> THE TASK
Please output only the lines running from the one that contains "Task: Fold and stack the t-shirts" through the last line of the data below, exactly as they stand, with no pictures.

> DATA SHOWN
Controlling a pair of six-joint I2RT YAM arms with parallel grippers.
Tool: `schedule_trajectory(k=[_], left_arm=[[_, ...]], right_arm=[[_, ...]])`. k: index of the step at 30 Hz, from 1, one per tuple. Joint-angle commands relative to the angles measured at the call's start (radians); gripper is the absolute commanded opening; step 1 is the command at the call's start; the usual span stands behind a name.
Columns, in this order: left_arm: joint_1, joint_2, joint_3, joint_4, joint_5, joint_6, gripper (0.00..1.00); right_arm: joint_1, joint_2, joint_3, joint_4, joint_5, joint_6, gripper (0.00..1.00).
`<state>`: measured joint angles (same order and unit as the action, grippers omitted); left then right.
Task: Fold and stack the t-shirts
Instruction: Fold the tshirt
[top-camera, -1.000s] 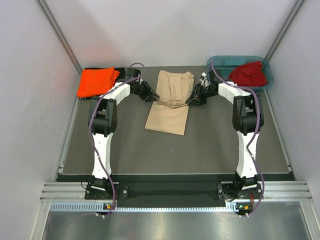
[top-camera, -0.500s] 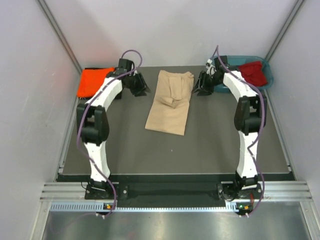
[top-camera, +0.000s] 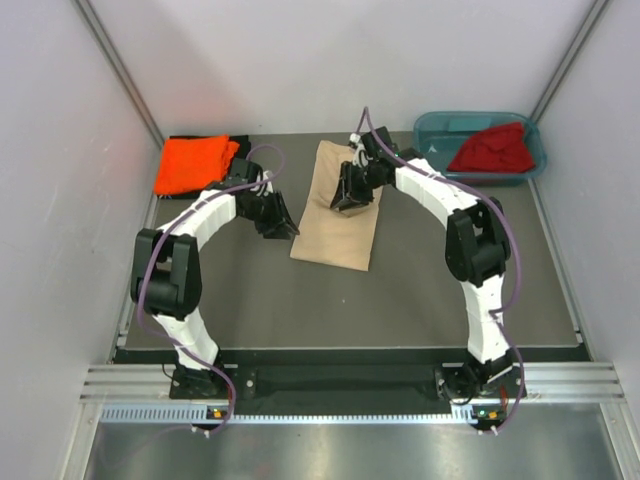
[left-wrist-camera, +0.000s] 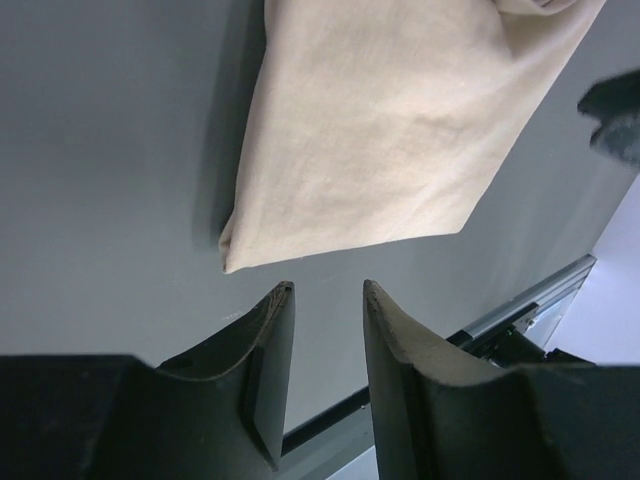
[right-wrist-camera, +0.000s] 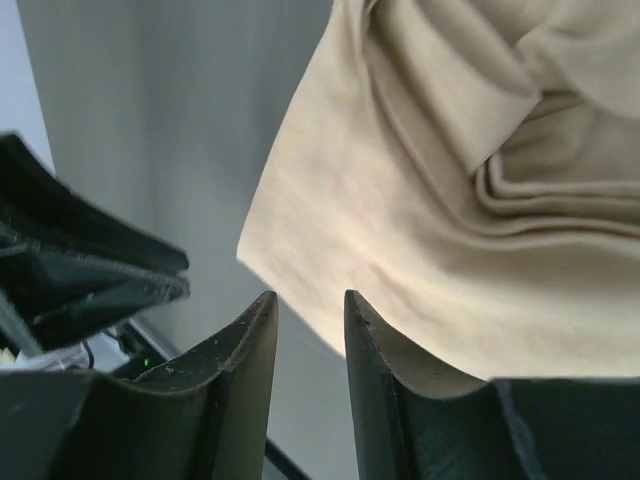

> EXERCISE RESULT
Task: Fold and stack the t-shirts
Instruction: Fold the tshirt
[top-camera, -1.000s] 
[top-camera, -0.500s] 
[top-camera, +0.000s] 
[left-wrist-camera, +0.000s] 
[right-wrist-camera, +0.000s] 

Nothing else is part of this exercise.